What is Best in Life: Conan Movies on 4K

  • You’re all doomed!

    Doomed

  • Conan was one of several “sword and sorcery” characters created by Robert E. Howard all the way back in 1932. Like a lot of people may age, though, my first exposure to him didn’t come from a single word that Howard wrote. It didn’t even come from the bastardized paperbacks put out by L. Sprague de Camp beginning in the 1960s, even though a whole raft of them were in my house when I was kid, or the Marvel comic books that were published starting in 1970. No, my first introduction to Conan was Arnold Schwarzenegger in the 1982 film Conan the Barbarian.

    Honestly, my first introduction to the character was probably not even the movie itself, but its striking poster art by Renato Casaro, depicting Schwarzenegger’s Conan and Sandahl Bergman’s Valeria in a suitably Frazetta-ish pose against a background of fire.

    We had a VHS copy of Conan the Barbarian when I was a kid, which repurposed that poster for its cover art.
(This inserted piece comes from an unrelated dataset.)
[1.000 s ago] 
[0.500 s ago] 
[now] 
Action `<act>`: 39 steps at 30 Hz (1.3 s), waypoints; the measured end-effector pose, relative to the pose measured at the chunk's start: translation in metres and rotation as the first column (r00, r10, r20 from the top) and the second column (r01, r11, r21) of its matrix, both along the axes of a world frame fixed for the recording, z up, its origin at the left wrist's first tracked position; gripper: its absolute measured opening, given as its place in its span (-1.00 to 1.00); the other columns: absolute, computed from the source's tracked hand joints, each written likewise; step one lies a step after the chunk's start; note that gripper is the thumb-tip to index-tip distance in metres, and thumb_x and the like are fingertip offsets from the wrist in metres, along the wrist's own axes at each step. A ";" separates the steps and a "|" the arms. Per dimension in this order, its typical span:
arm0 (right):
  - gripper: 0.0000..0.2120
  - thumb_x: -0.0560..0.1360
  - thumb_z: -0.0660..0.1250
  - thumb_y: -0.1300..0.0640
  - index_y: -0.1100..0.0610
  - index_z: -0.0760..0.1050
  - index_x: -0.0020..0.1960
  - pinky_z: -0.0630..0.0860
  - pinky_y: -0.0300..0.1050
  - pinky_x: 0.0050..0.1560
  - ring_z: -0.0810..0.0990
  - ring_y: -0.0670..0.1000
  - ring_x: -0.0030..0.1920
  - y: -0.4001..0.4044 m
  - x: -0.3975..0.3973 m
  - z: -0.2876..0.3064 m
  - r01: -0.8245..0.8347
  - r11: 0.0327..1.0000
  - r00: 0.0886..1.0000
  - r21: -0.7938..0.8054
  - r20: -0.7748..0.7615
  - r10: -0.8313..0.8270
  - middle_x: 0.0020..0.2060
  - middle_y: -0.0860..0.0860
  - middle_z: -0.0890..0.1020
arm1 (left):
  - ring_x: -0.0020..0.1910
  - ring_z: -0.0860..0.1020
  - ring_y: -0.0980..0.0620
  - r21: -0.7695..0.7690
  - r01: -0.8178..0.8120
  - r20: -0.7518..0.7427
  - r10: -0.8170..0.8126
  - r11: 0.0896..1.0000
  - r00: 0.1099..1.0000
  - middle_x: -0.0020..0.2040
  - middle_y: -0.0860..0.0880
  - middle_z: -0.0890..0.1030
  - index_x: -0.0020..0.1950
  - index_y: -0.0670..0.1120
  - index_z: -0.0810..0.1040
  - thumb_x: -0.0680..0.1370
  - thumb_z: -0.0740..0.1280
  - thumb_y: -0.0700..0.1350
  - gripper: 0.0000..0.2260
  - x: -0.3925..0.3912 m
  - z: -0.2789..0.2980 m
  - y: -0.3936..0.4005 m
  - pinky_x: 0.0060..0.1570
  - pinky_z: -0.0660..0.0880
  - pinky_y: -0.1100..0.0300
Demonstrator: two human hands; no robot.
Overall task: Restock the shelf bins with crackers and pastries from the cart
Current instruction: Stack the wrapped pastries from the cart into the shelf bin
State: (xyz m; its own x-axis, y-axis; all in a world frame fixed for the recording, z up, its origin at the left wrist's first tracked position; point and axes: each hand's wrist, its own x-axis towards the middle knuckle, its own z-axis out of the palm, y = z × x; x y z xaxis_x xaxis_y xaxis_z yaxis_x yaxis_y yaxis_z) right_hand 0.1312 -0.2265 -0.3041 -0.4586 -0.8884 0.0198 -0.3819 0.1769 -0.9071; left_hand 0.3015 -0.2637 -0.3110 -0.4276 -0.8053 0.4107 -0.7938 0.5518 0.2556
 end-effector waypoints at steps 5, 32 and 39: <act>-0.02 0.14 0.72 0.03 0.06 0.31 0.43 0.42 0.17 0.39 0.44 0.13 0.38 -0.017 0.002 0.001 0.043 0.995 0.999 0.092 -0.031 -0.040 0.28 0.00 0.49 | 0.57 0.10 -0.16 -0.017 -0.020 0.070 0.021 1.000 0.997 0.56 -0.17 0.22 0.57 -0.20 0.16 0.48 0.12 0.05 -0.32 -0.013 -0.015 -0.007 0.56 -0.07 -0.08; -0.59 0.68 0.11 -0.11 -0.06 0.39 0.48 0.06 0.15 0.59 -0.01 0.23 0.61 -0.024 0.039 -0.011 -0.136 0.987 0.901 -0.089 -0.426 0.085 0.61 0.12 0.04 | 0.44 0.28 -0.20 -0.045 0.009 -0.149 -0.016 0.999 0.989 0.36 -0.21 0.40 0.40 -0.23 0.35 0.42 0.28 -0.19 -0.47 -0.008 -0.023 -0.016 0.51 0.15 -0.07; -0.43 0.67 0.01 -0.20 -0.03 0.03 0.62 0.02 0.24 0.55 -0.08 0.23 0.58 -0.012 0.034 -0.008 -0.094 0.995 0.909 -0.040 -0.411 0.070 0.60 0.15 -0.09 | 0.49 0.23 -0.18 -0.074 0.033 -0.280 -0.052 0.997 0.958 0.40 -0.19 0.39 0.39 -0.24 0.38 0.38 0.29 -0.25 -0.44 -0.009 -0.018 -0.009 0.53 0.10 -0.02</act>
I can’t tell you how many times I watched it. I caught plenty of other sword and sorcery films on TV over the years, including the rather unfortunate sequel to Conan, the unofficial spiritual sequel Red Sonja, Beastmaster, and many others, but Conan the Barbarian was the only one that I owned when I was young, and it was the one that burned itself into my memory.

    When I came to read Howard’s original stories many years later, it was difficult at times to reconcile them with the film I had seen. I loved them just as much, probably even more, but they were two different beasts. The Conan on screen belongs to Milius and Schwarzenegger, and has little in common with the lithe, dark Cimmerian of Howard’s stories. Which is fine. There’s plenty of room out there for both…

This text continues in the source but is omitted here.